ドライバーの取り分は帰り荷だけ 驚きの賃金システム

 実運送業務がメーンとなる中小・零細事業者の賃金体系は各社各様。似ているように見えて、それぞれに工夫を凝らしたシステムを長年の間に築き上げてきたことで、細部を見れば微妙に違う。

 ほぼ定額となる月給制を敷く中小事業者もあるが、それは極めて少数派。大半は基本給プラス歩合給で、歩合のパーセントや各種手当という名目を使い分ける辺りに各社独自のアイデアが見て取れる。

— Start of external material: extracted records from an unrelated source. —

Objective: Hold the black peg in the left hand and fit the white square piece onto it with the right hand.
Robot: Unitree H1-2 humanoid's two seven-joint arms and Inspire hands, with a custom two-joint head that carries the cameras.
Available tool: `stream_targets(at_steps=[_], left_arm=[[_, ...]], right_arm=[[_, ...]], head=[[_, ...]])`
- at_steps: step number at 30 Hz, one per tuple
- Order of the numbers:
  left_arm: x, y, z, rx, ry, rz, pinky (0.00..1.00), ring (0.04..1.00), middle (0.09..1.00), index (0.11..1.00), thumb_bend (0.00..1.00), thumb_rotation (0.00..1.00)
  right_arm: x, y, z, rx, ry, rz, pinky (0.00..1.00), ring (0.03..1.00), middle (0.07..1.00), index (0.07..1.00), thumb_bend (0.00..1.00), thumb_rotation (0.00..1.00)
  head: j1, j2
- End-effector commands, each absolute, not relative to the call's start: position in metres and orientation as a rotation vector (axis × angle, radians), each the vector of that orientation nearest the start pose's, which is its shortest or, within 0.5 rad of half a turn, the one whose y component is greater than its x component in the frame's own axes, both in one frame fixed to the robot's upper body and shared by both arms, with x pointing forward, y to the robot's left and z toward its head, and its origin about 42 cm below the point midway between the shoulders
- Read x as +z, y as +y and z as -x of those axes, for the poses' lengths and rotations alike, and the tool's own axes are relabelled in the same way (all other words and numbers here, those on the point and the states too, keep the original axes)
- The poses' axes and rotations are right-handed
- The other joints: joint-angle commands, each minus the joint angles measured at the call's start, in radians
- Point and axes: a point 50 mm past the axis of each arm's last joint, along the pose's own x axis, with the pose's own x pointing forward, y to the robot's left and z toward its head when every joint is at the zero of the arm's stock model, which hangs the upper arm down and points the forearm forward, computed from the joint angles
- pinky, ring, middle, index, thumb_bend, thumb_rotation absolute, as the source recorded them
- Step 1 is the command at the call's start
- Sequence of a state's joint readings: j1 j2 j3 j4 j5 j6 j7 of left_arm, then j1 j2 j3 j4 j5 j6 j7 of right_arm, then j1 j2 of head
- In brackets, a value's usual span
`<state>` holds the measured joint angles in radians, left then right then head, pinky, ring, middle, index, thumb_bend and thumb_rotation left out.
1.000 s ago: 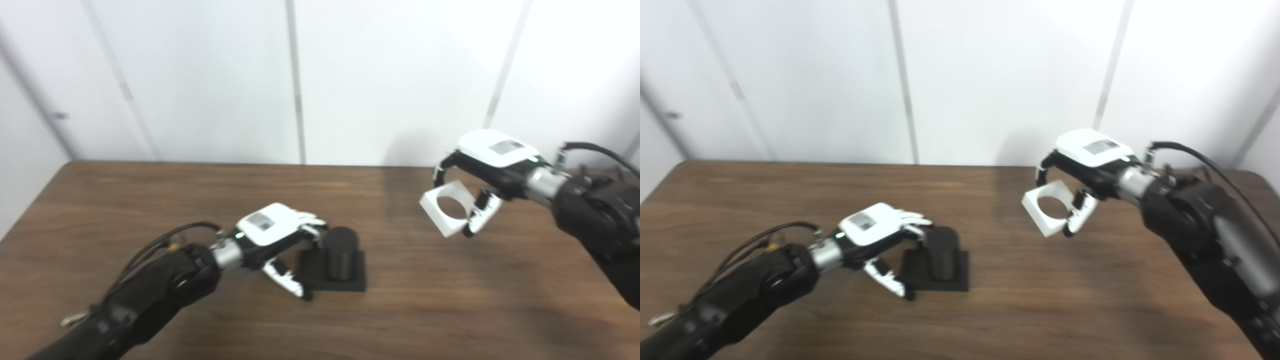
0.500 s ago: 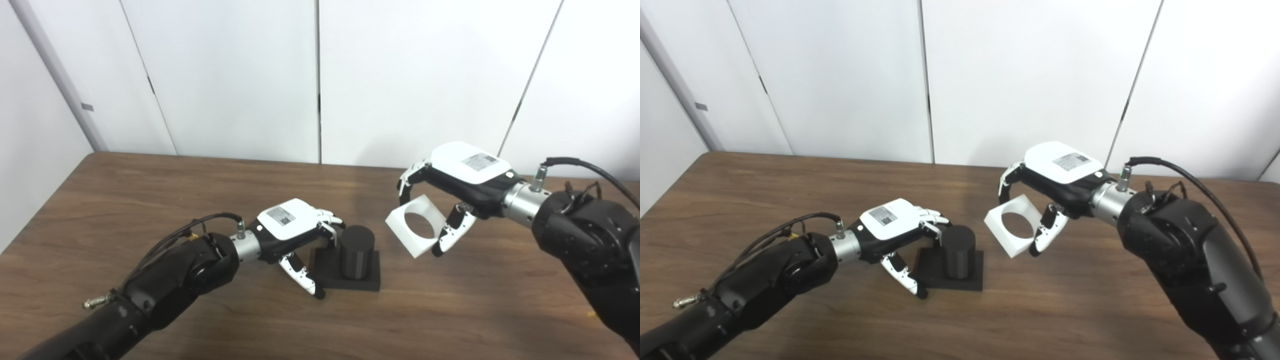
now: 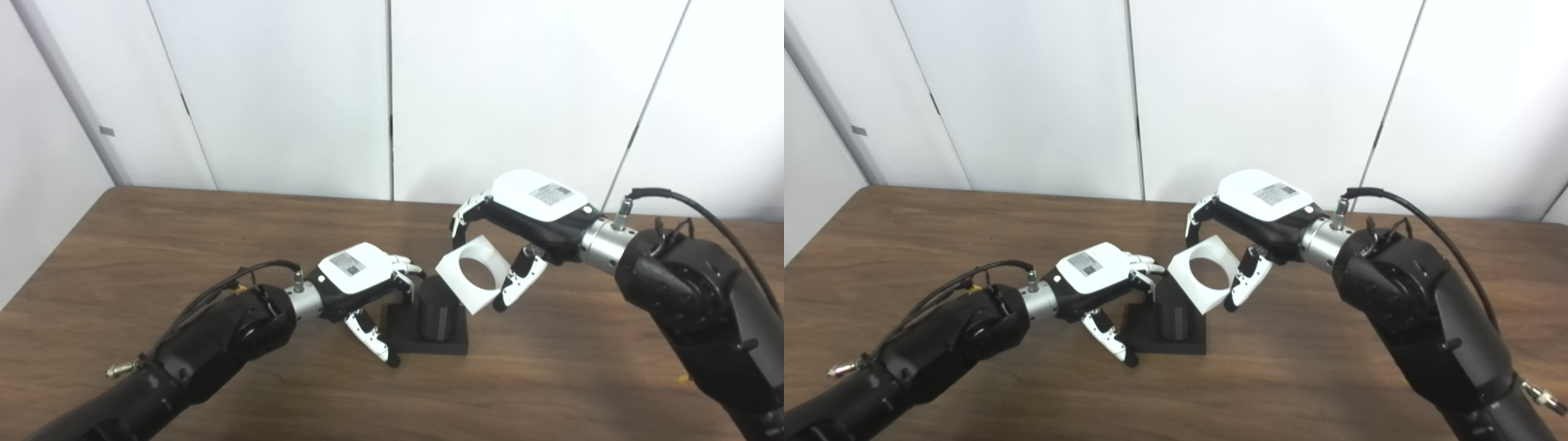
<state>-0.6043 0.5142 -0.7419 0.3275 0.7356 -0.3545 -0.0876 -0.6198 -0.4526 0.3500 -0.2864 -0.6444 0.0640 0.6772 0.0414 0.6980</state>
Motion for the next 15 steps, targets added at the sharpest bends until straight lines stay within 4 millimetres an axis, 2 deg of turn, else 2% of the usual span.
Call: stream_targets(at_steps=[1,15], left_arm=[[0.102,0.187,-0.377,-1.082,-0.385,-1.542,0.8,0.882,0.878,0.494,0.52,0.08],[0.105,0.187,-0.376,-1.083,-0.395,-1.529,0.81,0.886,0.88,0.494,0.52,0.08]], right_arm=[[0.347,-0.171,-0.382,0.649,-0.605,1.37,0.72,0.776,0.741,0.477,0.52,0.13],[0.331,-0.158,-0.385,0.71,-0.584,1.352,0.74,0.782,0.743,0.477,0.52,0.13]], head=[[-0.001,0.0],[0.01,0.006]])
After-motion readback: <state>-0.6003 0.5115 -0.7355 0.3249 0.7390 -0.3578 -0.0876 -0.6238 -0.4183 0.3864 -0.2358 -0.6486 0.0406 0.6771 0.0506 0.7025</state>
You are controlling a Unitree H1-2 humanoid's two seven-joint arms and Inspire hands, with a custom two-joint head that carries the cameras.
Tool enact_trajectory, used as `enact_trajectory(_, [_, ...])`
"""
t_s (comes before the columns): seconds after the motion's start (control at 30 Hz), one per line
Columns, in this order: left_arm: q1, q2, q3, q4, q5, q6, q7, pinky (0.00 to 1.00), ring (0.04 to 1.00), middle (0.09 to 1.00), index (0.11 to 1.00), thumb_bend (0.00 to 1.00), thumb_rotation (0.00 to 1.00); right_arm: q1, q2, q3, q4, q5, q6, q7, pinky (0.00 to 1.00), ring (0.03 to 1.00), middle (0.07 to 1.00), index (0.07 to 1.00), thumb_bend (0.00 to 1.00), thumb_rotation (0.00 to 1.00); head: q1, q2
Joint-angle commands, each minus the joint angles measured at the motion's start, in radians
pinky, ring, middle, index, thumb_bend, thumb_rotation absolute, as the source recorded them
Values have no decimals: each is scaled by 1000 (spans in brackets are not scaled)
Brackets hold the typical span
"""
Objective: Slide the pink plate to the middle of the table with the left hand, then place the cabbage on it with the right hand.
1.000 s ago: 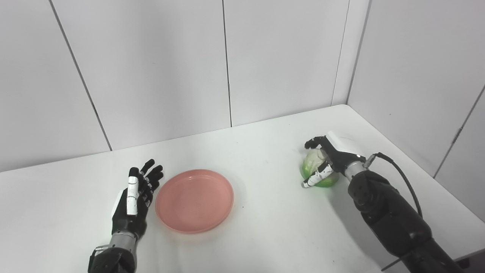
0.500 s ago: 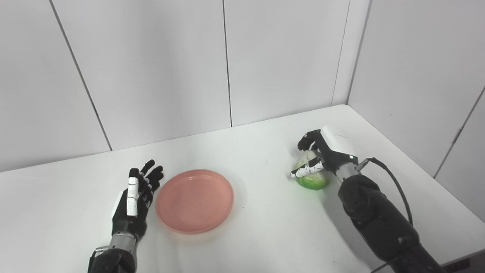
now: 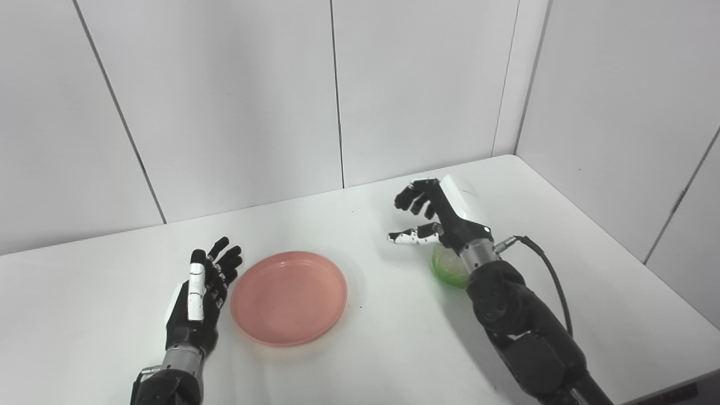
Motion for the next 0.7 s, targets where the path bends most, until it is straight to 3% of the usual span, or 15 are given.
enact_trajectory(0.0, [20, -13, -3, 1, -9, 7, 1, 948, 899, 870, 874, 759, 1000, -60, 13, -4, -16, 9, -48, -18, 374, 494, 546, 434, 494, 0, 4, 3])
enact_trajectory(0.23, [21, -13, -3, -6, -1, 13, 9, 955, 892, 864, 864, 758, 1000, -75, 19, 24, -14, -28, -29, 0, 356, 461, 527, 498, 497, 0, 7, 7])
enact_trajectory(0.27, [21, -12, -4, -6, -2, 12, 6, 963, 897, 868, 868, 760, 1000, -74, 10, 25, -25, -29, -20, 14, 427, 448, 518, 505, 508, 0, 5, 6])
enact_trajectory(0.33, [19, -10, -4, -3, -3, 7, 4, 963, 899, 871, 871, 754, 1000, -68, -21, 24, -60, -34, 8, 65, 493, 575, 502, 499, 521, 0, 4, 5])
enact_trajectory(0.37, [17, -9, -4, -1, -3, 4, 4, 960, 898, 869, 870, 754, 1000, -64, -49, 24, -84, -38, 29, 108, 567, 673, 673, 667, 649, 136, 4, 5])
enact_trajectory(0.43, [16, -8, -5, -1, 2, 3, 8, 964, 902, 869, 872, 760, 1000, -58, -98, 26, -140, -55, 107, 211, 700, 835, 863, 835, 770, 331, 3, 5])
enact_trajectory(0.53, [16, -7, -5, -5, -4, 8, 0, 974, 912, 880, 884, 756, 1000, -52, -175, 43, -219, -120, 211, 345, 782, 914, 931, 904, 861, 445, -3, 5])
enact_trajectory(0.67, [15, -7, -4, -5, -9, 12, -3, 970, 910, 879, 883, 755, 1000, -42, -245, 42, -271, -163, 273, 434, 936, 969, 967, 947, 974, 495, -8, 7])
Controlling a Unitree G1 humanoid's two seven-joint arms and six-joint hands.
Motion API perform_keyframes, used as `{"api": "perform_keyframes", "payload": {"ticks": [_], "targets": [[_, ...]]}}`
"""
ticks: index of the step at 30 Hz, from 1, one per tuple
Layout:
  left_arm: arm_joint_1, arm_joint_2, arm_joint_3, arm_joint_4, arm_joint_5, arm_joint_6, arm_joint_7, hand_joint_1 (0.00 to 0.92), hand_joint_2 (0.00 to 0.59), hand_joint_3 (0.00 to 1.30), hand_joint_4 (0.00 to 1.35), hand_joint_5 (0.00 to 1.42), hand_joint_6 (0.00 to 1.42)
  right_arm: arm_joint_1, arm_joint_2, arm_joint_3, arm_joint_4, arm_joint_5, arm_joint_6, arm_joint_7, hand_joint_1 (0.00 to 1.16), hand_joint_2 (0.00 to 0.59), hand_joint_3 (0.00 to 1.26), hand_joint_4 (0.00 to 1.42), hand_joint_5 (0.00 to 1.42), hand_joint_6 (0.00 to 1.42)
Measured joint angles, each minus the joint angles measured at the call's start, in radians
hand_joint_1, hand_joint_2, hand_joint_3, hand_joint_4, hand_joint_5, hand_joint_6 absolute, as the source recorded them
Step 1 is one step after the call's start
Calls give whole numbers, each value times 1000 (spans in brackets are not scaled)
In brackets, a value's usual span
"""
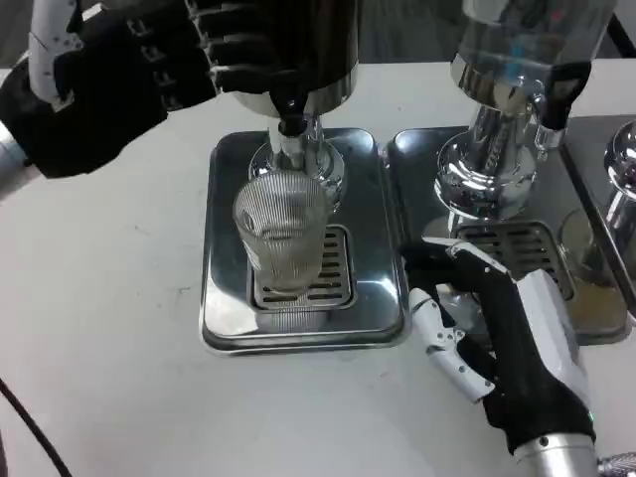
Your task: Grasp the cup under the faucet to collect the drink, then remove the cup.
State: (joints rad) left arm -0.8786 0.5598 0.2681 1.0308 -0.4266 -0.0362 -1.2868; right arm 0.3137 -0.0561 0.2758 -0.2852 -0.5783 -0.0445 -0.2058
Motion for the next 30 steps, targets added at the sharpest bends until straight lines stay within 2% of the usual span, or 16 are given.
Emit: {"api": "perform_keyframes", "payload": {"ticks": [14,30], "targets": [[31,45,19,-82,-1,49,-76,0,59,304,269,288,239,-14,-2,-2,4,14,-1,0,384,459,419,429,382,304],[163,112,77,-186,-41,110,-105,0,59,297,270,289,239,-26,-30,-5,5,26,-2,9,400,453,419,421,382,321]]}}
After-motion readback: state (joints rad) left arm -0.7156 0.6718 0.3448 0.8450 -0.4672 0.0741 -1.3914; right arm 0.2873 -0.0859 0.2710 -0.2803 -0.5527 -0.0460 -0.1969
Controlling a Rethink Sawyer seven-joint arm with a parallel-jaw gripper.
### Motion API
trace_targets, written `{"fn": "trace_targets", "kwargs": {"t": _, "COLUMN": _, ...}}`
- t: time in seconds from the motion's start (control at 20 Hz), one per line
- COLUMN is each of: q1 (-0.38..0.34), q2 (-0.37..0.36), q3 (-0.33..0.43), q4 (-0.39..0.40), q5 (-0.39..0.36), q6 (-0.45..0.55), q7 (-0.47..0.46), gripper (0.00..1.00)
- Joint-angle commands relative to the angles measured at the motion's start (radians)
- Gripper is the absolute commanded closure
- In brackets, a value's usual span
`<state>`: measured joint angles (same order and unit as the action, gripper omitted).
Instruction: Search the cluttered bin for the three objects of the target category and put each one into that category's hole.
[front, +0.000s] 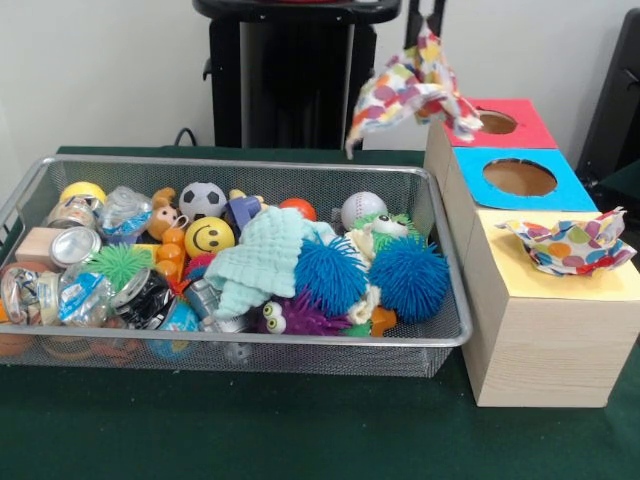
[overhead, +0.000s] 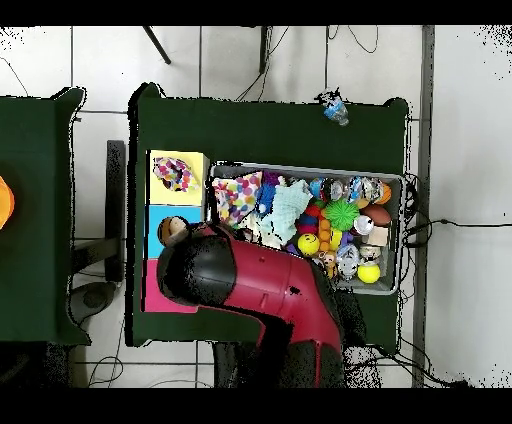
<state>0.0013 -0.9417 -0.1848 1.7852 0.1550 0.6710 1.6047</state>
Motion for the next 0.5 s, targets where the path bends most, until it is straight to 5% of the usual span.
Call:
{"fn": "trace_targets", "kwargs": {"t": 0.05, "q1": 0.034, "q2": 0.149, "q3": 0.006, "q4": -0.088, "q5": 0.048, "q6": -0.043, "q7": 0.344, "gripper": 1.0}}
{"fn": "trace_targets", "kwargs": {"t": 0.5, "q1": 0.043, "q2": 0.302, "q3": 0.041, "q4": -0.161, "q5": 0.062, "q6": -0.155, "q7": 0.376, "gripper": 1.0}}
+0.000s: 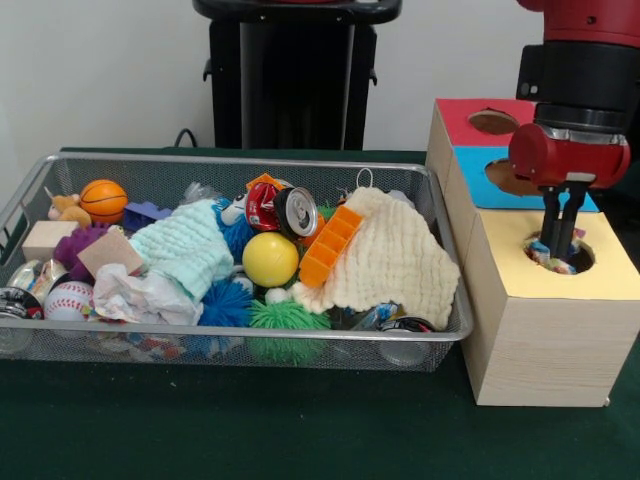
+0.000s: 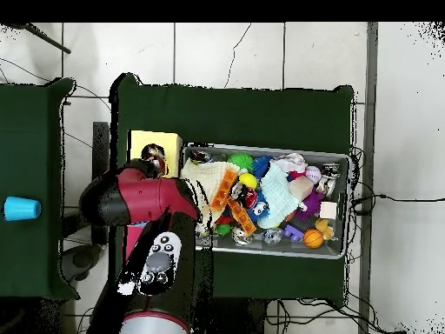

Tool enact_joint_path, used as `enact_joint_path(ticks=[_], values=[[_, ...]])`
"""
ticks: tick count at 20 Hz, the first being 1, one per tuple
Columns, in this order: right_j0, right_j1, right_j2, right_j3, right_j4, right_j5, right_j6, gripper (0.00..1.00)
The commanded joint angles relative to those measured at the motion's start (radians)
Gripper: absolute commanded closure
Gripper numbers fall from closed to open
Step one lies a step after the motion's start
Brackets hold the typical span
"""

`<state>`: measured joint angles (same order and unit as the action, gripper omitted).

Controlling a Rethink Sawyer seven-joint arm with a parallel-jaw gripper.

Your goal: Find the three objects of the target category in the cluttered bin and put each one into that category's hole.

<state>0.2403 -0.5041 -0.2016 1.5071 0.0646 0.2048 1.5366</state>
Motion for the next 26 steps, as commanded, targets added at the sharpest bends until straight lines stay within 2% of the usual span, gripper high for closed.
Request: enact_joint_path(ticks=[1,18,23,26], values=[[0.015,0.084,0.033,0.075,0.022,-0.031,0.238,1.0],[0.0,0.126,0.054,0.074,0.033,-0.105,0.226,1.0],[-0.001,0.116,0.055,0.075,0.037,-0.087,0.218,1.0],[-0.007,0.059,0.063,0.1,0.042,-0.024,0.208,1.0]])
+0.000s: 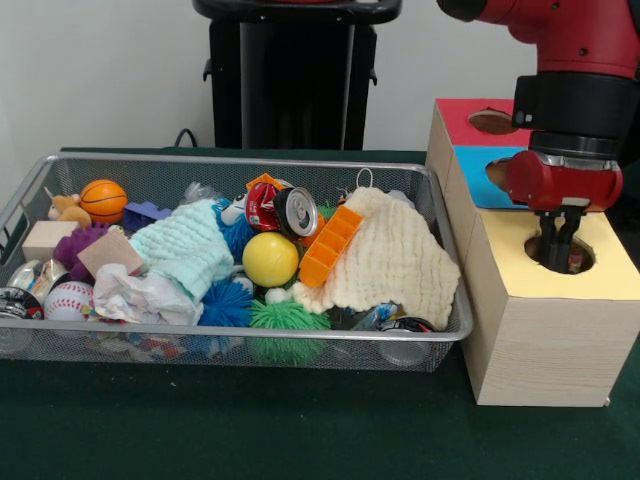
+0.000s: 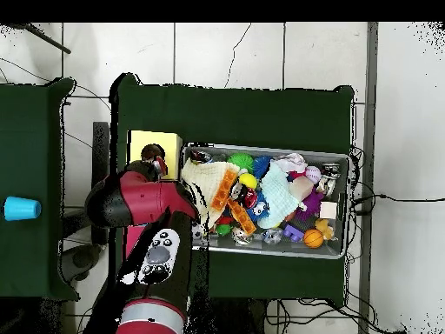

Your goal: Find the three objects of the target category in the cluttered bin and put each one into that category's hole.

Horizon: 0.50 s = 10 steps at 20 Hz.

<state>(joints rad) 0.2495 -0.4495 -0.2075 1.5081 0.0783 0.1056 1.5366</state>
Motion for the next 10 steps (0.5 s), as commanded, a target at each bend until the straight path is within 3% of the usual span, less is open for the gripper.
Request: enact_joint_path(ticks=[1,5,10], values=[[-0.021,-0.033,0.075,0.116,0.03,0.11,0.202,1.0],[-0.02,-0.152,0.074,0.148,0.049,0.25,0.184,1.0],[-0.018,-0.215,0.065,0.139,0.052,0.356,0.167,1.0]])
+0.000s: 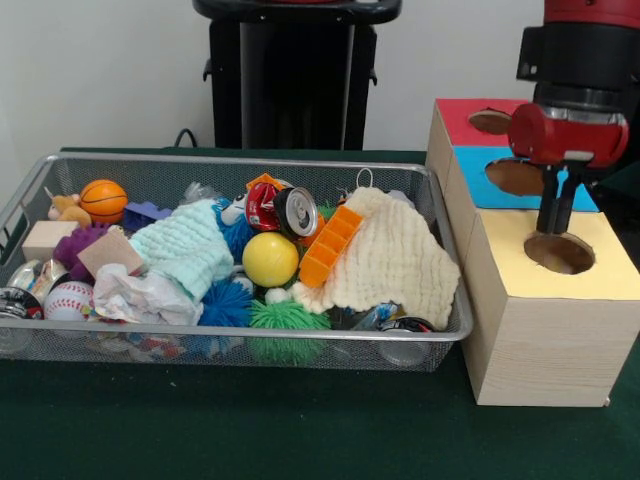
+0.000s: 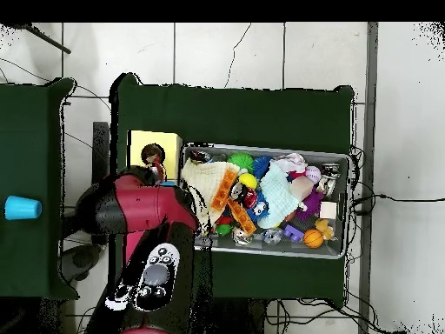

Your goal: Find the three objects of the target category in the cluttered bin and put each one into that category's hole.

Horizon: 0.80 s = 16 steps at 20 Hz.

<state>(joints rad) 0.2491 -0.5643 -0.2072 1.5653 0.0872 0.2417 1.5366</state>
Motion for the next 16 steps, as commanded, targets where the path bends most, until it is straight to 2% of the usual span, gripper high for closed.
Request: enact_joint_path(ticks=[1,7,12,16], values=[[-0.015,-0.106,0.061,0.079,0.04,0.23,0.167,1.0],[-0.012,-0.123,0.055,0.055,0.029,0.275,0.173,1.0],[-0.024,-0.128,0.066,0.056,0.02,0.271,0.164,1.0],[-0.069,-0.155,0.099,0.08,0.017,0.263,0.119,1.0]])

 最近では、社員ドライバーを個人開業者の格好にしたうえで「運送下請け契約」を交わすというケースも登場しているが過日、これまで聞いたことがないような驚きの賃金システムの存在を知らされた。

 ある意味で、ドライバーをタダ働きさせているといえなくもない手法だ。

 関係者の話では、その会社は「行きの仕事(運賃)はすべて会社サイドが取り、ドライバーには一銭も入らない。ドライバーは帰り荷を探し、その復路分の水揚げは全額ドライバーの収入になる」と説明。会社ではオール歩合と呼んでいるらしいが、とんでもない話だ。

 そこそこの保有台数を抱える事業者だけに、あらためて驚かされる。